EXERCISE GOAL:
Word for word, repeat the lines of the records from the first line up to and including the line that contains "(61, 29) to (33, 109): 0.62", passing over any pictures.

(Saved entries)
━━━

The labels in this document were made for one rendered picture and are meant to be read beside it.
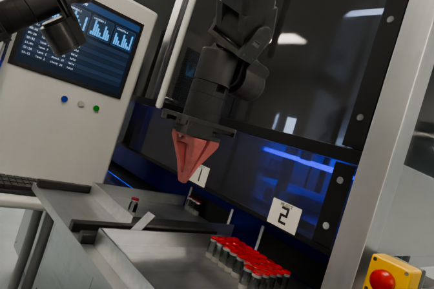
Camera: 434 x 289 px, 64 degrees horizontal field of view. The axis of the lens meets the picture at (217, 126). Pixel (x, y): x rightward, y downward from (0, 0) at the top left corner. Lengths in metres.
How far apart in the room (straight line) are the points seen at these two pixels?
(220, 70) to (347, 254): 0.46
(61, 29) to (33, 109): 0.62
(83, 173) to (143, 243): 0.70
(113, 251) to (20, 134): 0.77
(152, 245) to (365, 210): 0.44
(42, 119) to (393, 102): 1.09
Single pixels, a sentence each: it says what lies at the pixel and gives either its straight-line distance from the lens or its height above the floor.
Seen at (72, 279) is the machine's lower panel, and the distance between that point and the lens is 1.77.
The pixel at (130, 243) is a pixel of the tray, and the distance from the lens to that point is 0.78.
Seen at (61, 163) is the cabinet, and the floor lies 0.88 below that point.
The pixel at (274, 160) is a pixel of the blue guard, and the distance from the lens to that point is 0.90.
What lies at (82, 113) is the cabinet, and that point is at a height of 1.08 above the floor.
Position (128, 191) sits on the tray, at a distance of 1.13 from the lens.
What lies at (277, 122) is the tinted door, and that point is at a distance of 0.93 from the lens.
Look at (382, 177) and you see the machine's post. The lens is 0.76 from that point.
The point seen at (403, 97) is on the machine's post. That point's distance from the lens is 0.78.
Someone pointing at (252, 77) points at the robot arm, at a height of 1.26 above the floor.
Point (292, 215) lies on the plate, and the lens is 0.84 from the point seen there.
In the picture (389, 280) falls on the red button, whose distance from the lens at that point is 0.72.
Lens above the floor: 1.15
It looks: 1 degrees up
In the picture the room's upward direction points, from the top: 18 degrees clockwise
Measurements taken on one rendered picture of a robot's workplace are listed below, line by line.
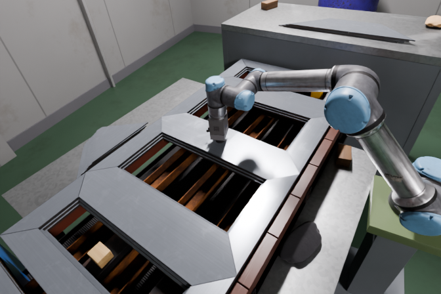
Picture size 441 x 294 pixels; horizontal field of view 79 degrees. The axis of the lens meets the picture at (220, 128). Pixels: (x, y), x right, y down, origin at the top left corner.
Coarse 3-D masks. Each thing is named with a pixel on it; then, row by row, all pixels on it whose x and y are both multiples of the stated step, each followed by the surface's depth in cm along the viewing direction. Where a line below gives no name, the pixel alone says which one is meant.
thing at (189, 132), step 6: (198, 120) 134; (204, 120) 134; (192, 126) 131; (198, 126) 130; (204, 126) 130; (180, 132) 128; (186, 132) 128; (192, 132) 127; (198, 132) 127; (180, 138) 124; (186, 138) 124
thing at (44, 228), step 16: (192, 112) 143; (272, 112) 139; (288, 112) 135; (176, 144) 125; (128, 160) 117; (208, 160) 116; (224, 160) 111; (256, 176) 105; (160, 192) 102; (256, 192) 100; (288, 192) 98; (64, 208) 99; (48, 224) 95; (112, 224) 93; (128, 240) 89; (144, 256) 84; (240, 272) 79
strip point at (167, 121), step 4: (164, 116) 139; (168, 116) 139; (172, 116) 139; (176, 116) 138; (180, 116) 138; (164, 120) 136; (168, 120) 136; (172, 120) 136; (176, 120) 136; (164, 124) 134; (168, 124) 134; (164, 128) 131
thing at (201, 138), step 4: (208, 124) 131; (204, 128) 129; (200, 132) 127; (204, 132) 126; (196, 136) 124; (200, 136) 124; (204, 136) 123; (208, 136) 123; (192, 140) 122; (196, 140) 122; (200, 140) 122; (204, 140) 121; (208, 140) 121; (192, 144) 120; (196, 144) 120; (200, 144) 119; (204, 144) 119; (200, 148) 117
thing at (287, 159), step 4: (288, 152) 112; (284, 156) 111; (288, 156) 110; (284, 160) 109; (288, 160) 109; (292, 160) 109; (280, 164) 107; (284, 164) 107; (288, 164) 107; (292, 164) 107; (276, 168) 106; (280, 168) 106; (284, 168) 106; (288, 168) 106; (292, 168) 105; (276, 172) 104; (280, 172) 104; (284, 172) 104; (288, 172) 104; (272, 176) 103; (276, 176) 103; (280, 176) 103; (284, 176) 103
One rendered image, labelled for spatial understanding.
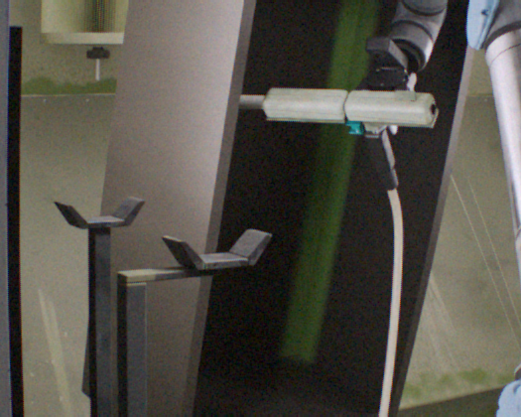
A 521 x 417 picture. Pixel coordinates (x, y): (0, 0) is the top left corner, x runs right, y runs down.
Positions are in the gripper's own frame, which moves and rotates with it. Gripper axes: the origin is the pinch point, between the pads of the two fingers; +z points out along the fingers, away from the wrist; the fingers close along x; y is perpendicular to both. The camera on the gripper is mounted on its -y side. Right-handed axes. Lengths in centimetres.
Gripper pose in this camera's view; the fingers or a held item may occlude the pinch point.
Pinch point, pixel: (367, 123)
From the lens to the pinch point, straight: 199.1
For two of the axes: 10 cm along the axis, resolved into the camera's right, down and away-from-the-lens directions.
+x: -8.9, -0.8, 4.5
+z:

━━━

EXERCISE SOLUTION:
The labels in this document were made for one rendered picture and are meant to be read beside it.
Camera: 434 x 289 px, 64 degrees horizontal field of view. The axis of the lens meets the picture at (217, 126). Pixel (x, y): x rightward, y downward from (0, 0) at the top left corner. Lengths in metres.
How far apart in the room (straight line) are the points seen at these two pixels?
(220, 70) to (347, 254): 0.46
(61, 29) to (33, 109): 0.62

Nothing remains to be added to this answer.